From the listing below, reproduce word for word the part that opens with the line containing "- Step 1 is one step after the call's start" and closes with the line containing "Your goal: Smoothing"; reproduce nothing else.

_RECORDS FOR THIS EXERCISE_:
━━━

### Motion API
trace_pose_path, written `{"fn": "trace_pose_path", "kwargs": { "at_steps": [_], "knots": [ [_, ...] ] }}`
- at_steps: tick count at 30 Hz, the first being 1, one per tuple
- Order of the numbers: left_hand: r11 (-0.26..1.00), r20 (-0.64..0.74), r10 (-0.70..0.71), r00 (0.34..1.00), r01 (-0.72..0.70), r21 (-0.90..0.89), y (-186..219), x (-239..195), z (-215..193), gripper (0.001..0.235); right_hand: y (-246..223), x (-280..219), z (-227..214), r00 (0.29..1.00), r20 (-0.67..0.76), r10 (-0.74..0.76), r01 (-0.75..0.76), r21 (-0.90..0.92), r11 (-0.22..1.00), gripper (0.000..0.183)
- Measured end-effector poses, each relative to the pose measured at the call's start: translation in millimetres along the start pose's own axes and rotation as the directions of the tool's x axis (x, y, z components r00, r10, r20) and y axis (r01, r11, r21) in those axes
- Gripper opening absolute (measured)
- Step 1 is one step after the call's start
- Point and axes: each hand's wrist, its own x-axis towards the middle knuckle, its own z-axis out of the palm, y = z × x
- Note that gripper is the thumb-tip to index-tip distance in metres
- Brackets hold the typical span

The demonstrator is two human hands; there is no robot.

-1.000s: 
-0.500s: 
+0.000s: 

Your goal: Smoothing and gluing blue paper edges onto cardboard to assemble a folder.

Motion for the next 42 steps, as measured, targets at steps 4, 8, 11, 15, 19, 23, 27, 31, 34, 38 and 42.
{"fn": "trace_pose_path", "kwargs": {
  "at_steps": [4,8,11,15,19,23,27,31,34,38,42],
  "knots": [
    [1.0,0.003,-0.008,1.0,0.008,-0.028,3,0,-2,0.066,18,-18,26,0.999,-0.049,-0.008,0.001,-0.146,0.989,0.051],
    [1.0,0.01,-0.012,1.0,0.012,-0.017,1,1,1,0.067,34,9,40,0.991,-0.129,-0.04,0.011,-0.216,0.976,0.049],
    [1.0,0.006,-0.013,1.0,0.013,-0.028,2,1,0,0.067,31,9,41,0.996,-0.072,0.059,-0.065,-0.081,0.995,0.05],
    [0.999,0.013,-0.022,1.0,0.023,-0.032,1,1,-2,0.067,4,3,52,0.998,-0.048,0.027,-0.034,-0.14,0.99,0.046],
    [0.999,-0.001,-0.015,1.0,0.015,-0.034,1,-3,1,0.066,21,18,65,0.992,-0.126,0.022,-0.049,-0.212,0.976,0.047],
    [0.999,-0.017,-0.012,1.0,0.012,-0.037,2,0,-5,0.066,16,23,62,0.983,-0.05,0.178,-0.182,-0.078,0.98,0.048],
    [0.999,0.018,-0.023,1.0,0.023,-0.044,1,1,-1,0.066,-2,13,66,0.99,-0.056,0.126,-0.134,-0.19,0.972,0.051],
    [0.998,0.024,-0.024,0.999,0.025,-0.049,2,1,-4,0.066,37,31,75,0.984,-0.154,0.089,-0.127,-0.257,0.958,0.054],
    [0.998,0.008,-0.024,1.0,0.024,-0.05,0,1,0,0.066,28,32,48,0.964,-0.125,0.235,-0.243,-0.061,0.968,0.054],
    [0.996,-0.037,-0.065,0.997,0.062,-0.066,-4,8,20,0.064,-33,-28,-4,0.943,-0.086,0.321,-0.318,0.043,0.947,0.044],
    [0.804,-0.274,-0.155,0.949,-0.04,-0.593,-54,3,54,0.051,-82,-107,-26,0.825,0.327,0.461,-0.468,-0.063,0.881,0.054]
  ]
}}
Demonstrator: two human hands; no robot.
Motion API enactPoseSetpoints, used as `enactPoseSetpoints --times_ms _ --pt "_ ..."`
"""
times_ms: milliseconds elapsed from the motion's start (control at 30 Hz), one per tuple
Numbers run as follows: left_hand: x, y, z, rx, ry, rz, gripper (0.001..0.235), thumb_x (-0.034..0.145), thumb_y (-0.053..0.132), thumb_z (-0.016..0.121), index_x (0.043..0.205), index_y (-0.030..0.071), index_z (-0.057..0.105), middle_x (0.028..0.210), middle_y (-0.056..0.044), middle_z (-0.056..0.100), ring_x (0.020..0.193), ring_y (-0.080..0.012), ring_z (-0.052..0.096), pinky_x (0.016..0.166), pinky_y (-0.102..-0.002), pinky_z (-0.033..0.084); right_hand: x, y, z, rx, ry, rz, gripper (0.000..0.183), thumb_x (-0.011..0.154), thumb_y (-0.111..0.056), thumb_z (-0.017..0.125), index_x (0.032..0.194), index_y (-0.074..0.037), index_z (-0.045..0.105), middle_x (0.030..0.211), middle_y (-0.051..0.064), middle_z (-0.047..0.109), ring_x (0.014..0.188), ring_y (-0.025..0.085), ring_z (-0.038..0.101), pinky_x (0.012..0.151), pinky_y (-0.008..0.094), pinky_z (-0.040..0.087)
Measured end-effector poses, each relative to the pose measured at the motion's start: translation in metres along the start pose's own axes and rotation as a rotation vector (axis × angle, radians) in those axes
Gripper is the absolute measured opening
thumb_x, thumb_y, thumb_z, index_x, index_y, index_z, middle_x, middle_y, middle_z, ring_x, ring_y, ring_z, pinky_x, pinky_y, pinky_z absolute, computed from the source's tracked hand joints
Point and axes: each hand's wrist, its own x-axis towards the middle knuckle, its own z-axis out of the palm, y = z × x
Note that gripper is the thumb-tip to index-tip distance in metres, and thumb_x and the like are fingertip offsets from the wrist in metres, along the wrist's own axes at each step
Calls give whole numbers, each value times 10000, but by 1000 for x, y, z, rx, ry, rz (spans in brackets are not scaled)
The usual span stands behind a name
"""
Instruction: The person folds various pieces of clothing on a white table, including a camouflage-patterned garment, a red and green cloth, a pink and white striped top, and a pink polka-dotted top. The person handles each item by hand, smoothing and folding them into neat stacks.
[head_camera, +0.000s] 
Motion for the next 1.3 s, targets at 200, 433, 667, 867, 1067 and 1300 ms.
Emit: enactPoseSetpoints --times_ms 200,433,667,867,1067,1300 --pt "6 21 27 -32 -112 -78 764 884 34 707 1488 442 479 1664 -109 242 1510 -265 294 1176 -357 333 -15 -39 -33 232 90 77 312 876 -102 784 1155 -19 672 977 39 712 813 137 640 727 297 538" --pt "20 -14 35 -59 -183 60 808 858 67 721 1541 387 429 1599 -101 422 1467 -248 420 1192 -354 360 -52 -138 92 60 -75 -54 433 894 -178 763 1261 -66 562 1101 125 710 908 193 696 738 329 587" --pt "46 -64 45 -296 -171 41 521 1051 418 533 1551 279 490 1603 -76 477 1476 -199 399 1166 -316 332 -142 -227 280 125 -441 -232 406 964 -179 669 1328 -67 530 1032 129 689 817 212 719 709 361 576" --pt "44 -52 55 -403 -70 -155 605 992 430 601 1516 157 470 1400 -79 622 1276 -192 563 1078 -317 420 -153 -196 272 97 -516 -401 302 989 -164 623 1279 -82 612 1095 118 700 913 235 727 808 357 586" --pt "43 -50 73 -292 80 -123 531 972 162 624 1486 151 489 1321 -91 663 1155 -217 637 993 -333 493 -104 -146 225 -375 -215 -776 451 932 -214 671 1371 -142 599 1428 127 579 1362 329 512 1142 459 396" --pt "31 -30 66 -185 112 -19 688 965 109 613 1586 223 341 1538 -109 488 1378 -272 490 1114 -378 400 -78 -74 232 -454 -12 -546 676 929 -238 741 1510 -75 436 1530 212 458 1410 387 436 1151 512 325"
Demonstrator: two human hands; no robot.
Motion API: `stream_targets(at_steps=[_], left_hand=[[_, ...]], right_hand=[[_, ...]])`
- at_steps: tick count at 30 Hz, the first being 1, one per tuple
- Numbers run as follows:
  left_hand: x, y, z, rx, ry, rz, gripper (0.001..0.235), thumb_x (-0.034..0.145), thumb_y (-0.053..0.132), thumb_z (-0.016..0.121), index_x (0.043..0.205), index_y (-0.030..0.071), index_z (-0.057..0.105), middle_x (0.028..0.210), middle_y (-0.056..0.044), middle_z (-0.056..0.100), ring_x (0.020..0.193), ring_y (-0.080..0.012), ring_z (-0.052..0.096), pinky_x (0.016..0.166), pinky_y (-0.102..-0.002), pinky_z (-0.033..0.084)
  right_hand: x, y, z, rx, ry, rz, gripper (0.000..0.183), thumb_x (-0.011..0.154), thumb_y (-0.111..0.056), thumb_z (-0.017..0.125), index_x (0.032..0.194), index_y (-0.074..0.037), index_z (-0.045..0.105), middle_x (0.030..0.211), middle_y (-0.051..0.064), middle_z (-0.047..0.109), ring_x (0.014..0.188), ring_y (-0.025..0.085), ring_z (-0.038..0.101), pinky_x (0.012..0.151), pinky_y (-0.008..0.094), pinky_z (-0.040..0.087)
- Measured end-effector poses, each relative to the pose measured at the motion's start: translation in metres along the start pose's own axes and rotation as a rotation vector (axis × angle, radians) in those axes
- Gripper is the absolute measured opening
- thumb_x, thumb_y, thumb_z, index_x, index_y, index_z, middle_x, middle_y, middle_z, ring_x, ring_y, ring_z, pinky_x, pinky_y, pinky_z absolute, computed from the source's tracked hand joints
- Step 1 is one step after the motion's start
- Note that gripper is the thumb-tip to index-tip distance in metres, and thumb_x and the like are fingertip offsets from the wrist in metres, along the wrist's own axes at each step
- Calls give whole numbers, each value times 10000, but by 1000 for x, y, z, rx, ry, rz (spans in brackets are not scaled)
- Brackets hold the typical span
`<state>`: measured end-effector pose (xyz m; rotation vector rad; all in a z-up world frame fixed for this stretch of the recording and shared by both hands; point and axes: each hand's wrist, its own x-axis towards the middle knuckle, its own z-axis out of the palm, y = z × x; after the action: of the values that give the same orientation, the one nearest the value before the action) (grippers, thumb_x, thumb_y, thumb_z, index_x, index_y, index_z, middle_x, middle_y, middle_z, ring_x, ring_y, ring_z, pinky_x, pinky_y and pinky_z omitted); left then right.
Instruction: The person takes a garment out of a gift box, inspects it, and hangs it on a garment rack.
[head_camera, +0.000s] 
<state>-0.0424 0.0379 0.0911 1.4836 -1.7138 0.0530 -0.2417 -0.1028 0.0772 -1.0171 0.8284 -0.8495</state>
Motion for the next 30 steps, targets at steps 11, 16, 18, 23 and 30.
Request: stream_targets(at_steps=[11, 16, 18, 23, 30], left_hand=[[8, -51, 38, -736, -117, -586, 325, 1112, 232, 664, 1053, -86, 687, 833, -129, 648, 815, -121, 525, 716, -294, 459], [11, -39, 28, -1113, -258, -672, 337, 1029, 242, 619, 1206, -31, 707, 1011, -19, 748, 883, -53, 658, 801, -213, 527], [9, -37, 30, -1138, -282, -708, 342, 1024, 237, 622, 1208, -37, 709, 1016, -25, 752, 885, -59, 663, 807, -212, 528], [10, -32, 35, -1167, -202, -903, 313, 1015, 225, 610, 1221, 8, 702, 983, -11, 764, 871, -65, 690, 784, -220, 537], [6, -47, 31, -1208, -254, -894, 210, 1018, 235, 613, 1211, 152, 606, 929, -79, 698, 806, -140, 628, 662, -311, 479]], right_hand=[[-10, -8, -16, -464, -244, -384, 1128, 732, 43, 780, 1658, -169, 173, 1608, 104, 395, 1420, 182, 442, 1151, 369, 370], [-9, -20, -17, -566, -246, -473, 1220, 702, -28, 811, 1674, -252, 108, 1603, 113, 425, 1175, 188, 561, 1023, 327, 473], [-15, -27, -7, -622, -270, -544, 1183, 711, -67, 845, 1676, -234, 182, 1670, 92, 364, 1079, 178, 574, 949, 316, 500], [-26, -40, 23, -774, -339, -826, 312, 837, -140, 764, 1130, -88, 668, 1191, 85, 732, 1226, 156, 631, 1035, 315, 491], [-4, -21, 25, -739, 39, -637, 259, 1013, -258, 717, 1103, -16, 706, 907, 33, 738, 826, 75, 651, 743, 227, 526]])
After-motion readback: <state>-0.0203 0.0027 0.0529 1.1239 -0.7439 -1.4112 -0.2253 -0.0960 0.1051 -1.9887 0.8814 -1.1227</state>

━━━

_REPLY_:
- Step 1 is one step after the call's start
- Point and axes: each hand's wrist, its own x-axis towards the middle knuckle, its own z-axis out of the palm, y = z × x
- Note that gripper is the thumb-tip to index-tip distance in metres
- Brackets hold the typical span

The demonstrator is two human hands; there is no robot.

-1.000s: 
-0.500s: 
+0.000s: 

Your goal: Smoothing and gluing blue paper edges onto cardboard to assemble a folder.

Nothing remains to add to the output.